Suara hujan jatuh dengan deras di atas genting rumah, disertai gemuruh yang memecah malam. Kilatan petir menembus jendela gelap menerangi sekejap ruangan. Dari kejauhan terdengar lantunan indah dan menenangkan: Mozart.Brahms,Lullaby.Setiap malam, ibu Selena memutarnya sebagai pengantar tidur. Namun malam itu, melodi yang biasanya menenangkan terdengar menakutkan. Di sela suara hujan, terdengar teriakan ibunya, ketakutan dan panik. Dan tawa ayahnya, terdengar menakutkan. Sementara di tangannya terdapat pisau berlumuran darah.
"Lucas! Bawa adikmu Lucas!" Teriak ibunya, suaranya pecah oleh kepanikan. Tapi kekerasan ayahnya terlalu brutal dan penuh amarah yang menakutkan.

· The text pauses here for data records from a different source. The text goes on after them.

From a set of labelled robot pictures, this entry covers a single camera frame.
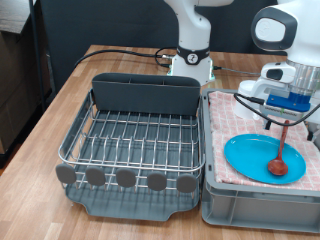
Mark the grey plastic drain tray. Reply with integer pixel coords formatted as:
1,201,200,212
58,88,203,222

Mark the grey shelf board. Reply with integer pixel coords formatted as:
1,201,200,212
0,0,36,34

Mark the thick black cable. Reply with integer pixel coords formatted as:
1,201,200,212
73,46,179,69

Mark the pink checkered cloth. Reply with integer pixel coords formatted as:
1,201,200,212
208,90,320,192

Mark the blue round plate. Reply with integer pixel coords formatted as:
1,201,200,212
223,133,307,186

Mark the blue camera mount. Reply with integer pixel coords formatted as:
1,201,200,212
266,91,312,113

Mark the brown cardboard box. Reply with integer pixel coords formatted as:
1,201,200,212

Lucas menggenggam tangan Selena erat-erat, berlari menaiki tangga, mencari tempat bersembunyi agar ayah mereka tidak menemukannya. Dua anak kecil, Lucas sepuluh tahun dan Selena tujuh tahun, berlari sambil menangis, berusaha melindungi diri dari seseorang yang mereka panggil ayah. Tidak ada tempat yang benar-benar aman. Rumah itu familiar bagi ayah mereka, setiap sudut dipahami. Lucas menghapus air matanya, berusaha tetap tenang meski takut. Ia tahu Selena masih menangis, dan ia tahu adiknya belu sepenuhnya mengerti yang terjadi, atau lebih tepatnya ketakutan yang membuatnya tidak mengerti.
"Selena, kamu mau bermain dengan kakak?" Tanyanya lembut. Selena mengangguk polos.

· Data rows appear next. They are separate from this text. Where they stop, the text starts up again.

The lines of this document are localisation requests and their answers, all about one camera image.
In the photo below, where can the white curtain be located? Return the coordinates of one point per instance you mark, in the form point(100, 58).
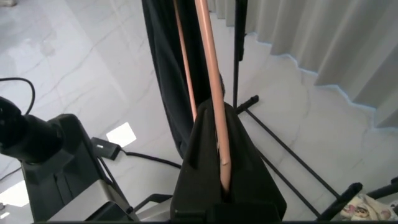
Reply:
point(311, 37)

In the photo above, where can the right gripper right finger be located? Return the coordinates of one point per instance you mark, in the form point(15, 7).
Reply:
point(252, 186)

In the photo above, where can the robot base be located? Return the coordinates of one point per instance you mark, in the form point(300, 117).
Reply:
point(77, 174)

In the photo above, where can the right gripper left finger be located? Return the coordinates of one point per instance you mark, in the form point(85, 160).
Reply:
point(199, 174)

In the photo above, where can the dark grey t-shirt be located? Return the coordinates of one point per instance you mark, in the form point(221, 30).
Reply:
point(164, 62)

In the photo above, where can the black clothes rack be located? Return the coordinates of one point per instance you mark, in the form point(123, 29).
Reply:
point(239, 46)

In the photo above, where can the cream printed garment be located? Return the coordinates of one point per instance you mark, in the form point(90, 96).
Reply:
point(363, 208)

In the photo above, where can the pink clothes hanger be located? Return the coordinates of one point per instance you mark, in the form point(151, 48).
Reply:
point(214, 77)

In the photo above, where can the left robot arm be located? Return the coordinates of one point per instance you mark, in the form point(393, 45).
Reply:
point(28, 133)

"Kita akan bermain petak umpet, seperti janji kakak tadi pagi. Tapi kita tidak bermain berdua ada ayah dan ibu juga." Jelas Lucas sambil menutup sebagian mainan di sekitar kotak mainan di mana Selena bersembunyi.
"Benarkah?" Selena bertanya, terlihat penasaran dan juga bingung.
" Benar. Tadi ibu berteriak karena ketahuan ayah. Jadi kamu harus bersembunyi, oke?" Lucas menatap serius. Selena mengangguk.
Lucas memberi peringatan terakhir.
" Selena, janji ya sama kakak, jangan bersuara sedikit pun. Jangan keluar sebelum kakak menjemputmu.Apapun yang terjadi, apa pun yang kamu dengar, apa pun yang kamu lihat, harus tetap diam, terutama saat ayah masuk. Jangan keluarkan suara sedikit pun. Bisa janji?"
Selena menatap Lucas, tatapan kosong tapi patuh.